[[ Data provided, beginning ]]

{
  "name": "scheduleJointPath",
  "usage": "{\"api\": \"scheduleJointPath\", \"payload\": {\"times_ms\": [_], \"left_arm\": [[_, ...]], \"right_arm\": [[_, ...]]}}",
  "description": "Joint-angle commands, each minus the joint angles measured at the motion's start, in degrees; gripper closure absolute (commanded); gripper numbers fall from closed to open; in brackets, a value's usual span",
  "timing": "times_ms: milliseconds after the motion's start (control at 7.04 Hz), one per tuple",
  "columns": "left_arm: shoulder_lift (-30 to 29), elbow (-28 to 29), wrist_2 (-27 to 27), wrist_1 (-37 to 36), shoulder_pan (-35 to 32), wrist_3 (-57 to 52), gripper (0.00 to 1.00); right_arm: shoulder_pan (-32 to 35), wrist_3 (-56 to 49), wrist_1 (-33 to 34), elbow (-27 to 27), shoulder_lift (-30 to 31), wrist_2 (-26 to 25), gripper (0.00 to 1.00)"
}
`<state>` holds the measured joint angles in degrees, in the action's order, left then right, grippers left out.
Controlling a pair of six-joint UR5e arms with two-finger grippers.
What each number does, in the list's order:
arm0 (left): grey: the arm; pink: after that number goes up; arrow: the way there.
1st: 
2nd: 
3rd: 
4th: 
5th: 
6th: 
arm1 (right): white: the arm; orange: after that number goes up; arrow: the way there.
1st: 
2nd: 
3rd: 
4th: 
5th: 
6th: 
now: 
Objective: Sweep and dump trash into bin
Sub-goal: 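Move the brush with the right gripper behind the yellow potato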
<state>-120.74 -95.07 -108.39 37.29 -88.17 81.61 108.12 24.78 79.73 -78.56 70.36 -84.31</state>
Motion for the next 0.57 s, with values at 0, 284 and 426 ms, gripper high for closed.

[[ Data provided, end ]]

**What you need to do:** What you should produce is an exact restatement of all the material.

**Solution:**
{
  "name": "scheduleJointPath",
  "usage": "{\"api\": \"scheduleJointPath\", \"payload\": {\"times_ms\": [_], \"left_arm\": [[_, ...]], \"right_arm\": [[_, ...]]}}",
  "description": "Joint-angle commands, each minus the joint angles measured at the motion's start, in degrees; gripper closure absolute (commanded); gripper numbers fall from closed to open; in brackets, a value's usual span",
  "timing": "times_ms: milliseconds after the motion's start (control at 7.04 Hz), one per tuple",
  "columns": "left_arm: shoulder_lift (-30 to 29), elbow (-28 to 29), wrist_2 (-27 to 27), wrist_1 (-37 to 36), shoulder_pan (-35 to 32), wrist_3 (-57 to 52), gripper (0.00 to 1.00); right_arm: shoulder_pan (-32 to 35), wrist_3 (-56 to 49), wrist_1 (-33 to 34), elbow (-27 to 27), shoulder_lift (-30 to 31), wrist_2 (-26 to 25), gripper (0.00 to 1.00)"
}
`<state>` holds the measured joint angles in degrees, in the action's order, left then right, grippers left out.
Controlling a pair of six-joint UR5e arms with two-finger grippers.
What each number does, in the list's order:
arm0 (left): grey: the arm; pink: after that number goes up; arrow: the way there.
1st: 
2nd: 
3rd: 
4th: 
5th: 
6th: 
arm1 (right): white: the arm; orange: after that number goes up; arrow: the way there.
1st: 
2nd: 
3rd: 
4th: 
5th: 
6th: 
now: 
Objective: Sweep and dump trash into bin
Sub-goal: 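Move the brush with the right gripper behind the yellow potato
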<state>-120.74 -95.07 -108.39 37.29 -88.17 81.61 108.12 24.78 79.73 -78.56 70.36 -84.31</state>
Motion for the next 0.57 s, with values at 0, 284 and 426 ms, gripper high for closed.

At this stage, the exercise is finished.